Every line below must come back exactly as it stands, with the images omitted.
*** Begin section ***
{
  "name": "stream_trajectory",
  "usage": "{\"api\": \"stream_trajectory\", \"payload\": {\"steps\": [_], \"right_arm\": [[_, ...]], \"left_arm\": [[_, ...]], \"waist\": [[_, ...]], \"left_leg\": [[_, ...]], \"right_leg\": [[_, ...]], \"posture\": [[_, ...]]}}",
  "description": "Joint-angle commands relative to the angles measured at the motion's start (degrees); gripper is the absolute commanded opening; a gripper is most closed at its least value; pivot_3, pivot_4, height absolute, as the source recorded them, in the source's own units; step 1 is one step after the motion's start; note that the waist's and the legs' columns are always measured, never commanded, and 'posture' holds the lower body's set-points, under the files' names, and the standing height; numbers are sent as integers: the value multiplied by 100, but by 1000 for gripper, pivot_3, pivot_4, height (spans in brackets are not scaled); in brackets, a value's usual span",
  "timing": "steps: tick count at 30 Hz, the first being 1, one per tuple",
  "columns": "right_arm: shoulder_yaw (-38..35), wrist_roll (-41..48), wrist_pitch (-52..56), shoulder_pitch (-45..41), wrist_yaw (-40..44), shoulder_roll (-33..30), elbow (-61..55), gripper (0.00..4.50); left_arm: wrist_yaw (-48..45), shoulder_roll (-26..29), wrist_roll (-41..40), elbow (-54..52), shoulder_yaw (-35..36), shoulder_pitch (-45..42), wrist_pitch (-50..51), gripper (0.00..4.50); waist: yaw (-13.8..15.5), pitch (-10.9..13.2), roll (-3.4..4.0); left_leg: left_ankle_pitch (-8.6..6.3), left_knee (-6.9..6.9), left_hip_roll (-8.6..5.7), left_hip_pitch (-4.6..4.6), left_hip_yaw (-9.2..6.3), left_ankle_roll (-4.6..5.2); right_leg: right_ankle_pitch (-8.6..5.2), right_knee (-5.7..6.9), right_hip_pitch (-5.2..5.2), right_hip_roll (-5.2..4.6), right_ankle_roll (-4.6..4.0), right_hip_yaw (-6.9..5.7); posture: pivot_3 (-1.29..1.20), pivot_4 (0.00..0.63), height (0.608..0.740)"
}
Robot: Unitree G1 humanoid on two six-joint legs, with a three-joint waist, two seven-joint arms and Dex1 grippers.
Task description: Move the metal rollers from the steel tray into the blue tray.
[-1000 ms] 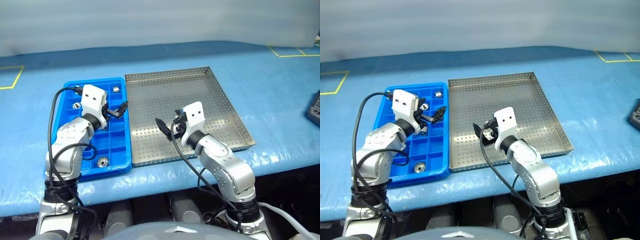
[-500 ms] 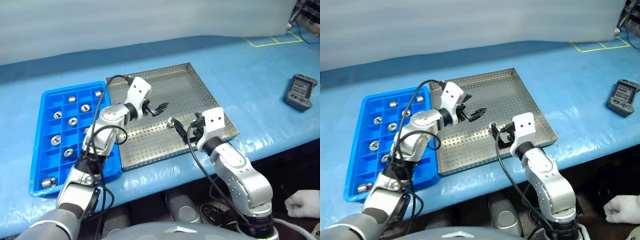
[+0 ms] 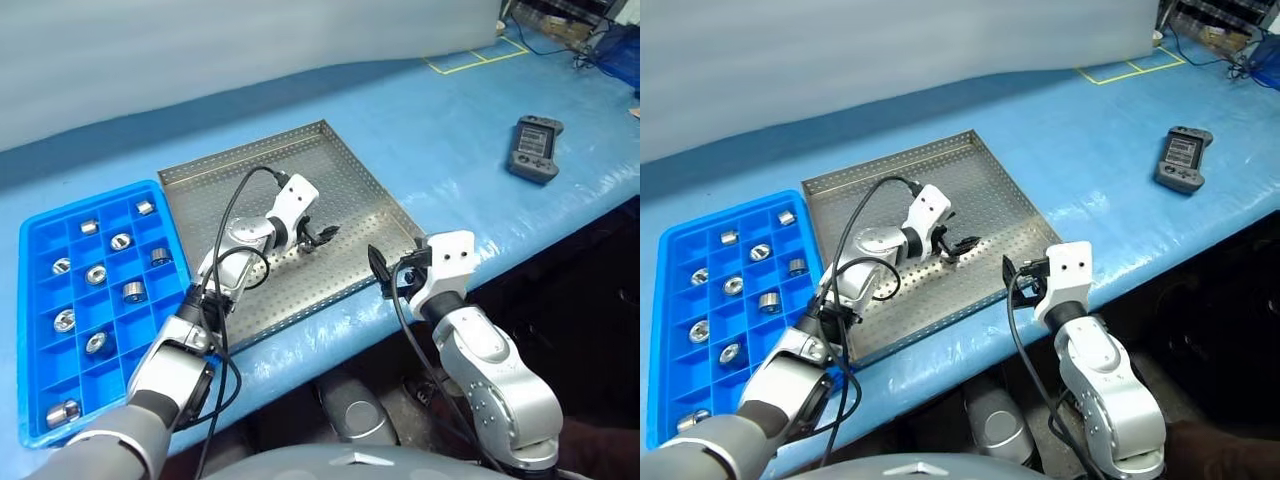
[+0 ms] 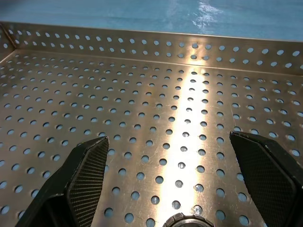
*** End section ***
▶ RESULT
{
  "name": "stream_trajectory",
  "usage": "{\"api\": \"stream_trajectory\", \"payload\": {\"steps\": [_], \"right_arm\": [[_, ...]], \"left_arm\": [[_, ...]], \"waist\": [[_, ...]], \"left_leg\": [[_, ...]], \"right_leg\": [[_, ...]], \"posture\": [[_, ...]]}}",
  "description": "Joint-angle commands relative to the angles measured at the motion's start (degrees); gripper is the absolute commanded opening; a gripper is most closed at its least value; pivot_3, pivot_4, height absolute, as the source recorded them, in the source's own units; step 1 is one step after the motion's start; note that the waist's and the legs' columns are always measured, never commanded, and 'posture' holds the lower body's set-points, under the files' names, and the standing height; numbers are sent as integers: the value multiplied by 100, but by 1000 for gripper, pivot_3, pivot_4, height (spans in brackets are not scaled); in brackets, a value's usual span",
  "timing": "steps: tick count at 30 Hz, the first being 1, one per tuple",
  "columns": "right_arm: shoulder_yaw (-38..35), wrist_roll (-41..48), wrist_pitch (-52..56), shoulder_pitch (-45..41), wrist_yaw (-40..44), shoulder_roll (-33..30), elbow (-61..55), gripper (0.00..4.50); left_arm: wrist_yaw (-48..45), shoulder_roll (-26..29), wrist_roll (-41..40), elbow (-54..52), shoulder_yaw (-35..36), shoulder_pitch (-45..42), wrist_pitch (-50..51), gripper (0.00..4.50); waist: yaw (-13.8..15.5), pitch (-10.9..13.2), roll (-3.4..4.0); left_leg: left_ankle_pitch (-8.6..6.3), left_knee (-6.9..6.9), left_hip_roll (-8.6..5.7), left_hip_pitch (-4.6..4.6), left_hip_yaw (-9.2..6.3), left_ankle_roll (-4.6..5.2); right_leg: right_ankle_pitch (-8.6..5.2), right_knee (-5.7..6.9), right_hip_pitch (-5.2..5.2), right_hip_roll (-5.2..4.6), right_ankle_roll (-4.6..4.0), right_hip_yaw (-6.9..5.7); posture: pivot_3 (-1.29..1.20), pivot_4 (0.00..0.63), height (0.608..0.740)"
}
Robot: Unitree G1 humanoid on two six-joint legs, with a three-joint waist, two seven-joint arms and Dex1 grippers.
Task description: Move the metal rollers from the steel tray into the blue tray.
[-1000 ms] 
[-500 ms] 
[+0 ms] 
[+0 ms] 

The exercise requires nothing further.